Max rose and poured a cup of tea from the tray left for him. Once back in his own room, he pulled the bell and summoned Colby. Word of his state must have traveled fast because the valet was at his door in no time with a hot compress. Without words, Max put it around his neck. He felt instant relief in his neck, but the emotions still raw from last night would not ease with a warm cloth.
“Colby, do you know if Jarrid is about yet?” He quizzed as his man chose an outfit for him.
“Yes, my lord, I believe he is indeed.” He handed Max his vest and morning coat, which was already brushed and ready for wear.
“I need you to get word to him that I need to speak with him in the study. In fact, please have a plate prepared for me and sent to my desk. I will be occupied most of the morning.”
“Of course, my lord,” Colby answered, as he worked on tying a simple mechanical knot in Max’s cravat. “I will have Jarrid sent directly when they return.”

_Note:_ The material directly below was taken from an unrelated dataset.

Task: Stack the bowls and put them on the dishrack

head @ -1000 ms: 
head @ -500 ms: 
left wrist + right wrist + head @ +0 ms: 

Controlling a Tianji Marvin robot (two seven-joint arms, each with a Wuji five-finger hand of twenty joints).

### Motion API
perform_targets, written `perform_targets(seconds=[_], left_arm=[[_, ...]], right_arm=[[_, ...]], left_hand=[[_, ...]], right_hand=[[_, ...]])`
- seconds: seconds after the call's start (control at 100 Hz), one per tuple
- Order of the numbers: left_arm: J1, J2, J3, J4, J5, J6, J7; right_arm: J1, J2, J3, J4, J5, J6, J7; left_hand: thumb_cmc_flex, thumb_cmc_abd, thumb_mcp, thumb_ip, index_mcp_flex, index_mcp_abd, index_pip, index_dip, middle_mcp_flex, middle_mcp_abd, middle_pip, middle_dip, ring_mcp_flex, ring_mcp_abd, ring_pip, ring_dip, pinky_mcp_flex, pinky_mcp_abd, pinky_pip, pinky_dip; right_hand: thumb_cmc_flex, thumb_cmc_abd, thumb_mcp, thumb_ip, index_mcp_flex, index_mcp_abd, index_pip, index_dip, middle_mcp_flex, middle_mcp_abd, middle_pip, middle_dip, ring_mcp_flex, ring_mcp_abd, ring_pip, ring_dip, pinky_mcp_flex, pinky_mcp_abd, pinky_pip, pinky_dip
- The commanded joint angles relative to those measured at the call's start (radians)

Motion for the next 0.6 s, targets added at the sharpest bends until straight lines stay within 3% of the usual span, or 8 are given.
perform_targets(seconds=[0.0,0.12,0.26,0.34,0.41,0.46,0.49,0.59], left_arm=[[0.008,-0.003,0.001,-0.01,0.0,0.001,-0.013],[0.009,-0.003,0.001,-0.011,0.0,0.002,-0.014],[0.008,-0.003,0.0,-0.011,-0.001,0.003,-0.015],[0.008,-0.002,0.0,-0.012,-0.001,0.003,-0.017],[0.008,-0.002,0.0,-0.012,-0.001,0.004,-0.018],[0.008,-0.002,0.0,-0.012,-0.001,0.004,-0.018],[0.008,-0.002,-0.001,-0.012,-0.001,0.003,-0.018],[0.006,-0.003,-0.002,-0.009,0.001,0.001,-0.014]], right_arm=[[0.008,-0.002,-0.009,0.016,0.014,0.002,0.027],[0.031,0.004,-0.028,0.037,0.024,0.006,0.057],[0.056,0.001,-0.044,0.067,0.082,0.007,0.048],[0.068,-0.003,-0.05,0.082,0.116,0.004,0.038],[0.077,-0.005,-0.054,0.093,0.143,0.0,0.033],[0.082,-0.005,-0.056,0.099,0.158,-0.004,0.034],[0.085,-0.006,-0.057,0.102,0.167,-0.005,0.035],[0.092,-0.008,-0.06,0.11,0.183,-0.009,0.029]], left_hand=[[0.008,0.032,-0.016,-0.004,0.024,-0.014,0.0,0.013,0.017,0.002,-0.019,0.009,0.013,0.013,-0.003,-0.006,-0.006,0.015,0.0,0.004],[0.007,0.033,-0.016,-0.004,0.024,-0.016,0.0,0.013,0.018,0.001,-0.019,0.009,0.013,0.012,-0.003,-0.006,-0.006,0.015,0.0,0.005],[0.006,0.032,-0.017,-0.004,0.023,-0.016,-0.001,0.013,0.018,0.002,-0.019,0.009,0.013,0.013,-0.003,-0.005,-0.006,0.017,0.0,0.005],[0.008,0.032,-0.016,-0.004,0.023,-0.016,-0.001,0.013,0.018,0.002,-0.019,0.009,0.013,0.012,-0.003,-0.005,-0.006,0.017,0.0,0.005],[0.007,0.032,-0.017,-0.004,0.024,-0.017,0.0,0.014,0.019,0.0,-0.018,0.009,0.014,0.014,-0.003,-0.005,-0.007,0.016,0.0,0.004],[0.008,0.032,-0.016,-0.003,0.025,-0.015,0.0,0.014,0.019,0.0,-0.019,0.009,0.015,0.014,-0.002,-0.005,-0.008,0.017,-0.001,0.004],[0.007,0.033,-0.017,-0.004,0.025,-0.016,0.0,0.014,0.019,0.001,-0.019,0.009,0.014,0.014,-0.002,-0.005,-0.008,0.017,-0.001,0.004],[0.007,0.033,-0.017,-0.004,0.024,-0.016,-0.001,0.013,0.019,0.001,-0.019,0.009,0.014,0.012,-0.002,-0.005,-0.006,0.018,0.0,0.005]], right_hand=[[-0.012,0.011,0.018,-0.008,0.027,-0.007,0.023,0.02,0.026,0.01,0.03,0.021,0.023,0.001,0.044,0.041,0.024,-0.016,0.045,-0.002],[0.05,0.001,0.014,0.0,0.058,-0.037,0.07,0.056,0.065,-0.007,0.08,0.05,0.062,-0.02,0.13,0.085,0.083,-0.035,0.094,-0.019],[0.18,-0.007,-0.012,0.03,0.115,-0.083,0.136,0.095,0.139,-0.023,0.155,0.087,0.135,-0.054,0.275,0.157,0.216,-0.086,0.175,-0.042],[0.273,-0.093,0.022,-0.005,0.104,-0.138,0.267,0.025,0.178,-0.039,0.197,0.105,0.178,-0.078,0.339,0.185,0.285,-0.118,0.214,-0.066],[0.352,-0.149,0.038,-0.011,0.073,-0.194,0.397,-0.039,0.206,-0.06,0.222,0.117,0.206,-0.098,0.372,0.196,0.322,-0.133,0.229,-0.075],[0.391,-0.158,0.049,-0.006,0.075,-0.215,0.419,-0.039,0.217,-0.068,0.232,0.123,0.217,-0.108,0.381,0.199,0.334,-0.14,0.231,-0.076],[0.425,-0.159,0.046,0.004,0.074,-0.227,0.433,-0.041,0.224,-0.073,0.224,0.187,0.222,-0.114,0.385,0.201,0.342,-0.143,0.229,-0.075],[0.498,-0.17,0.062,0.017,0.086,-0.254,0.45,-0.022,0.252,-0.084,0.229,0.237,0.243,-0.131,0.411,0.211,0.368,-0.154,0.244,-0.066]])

That made Max perk up. “They?”
“My lady, my lord. They are out on their morning ride.” Colby stepped back to inspect Max’s attire and nodded in approval of his works.
“Yes, I--I forgot she often rose before the sun.” He hoped that covered his surprise. She was the one with the night terror, and he felt like someone had dropped him from a cliff this morning. There was much more to his new bride than a haughty stare and tribal markings. She was a force in and of herself, he was learning. Perhaps it wasn’t her he should be protecting from the Ton, but the reverse. He was underestimating her, but then he heard her scream in the night and realized at least some of her outward appearance was nothing but a parlor trick. “Are you finished primping me, Colby?” He asked, brought back to where he was.
“Yes, my lord. I will have a plate sent posthaste. I will also make sure Mr. Jarrid is sent to your study, without the knowledge of the mistress.”
“Yes, please do,” he responded as he left his room once again from the priest hole as to not run into his wife being unsure he could control his reaction yet. It would not be prudent to react at all until he had answers from Jarrid. And answers he would have.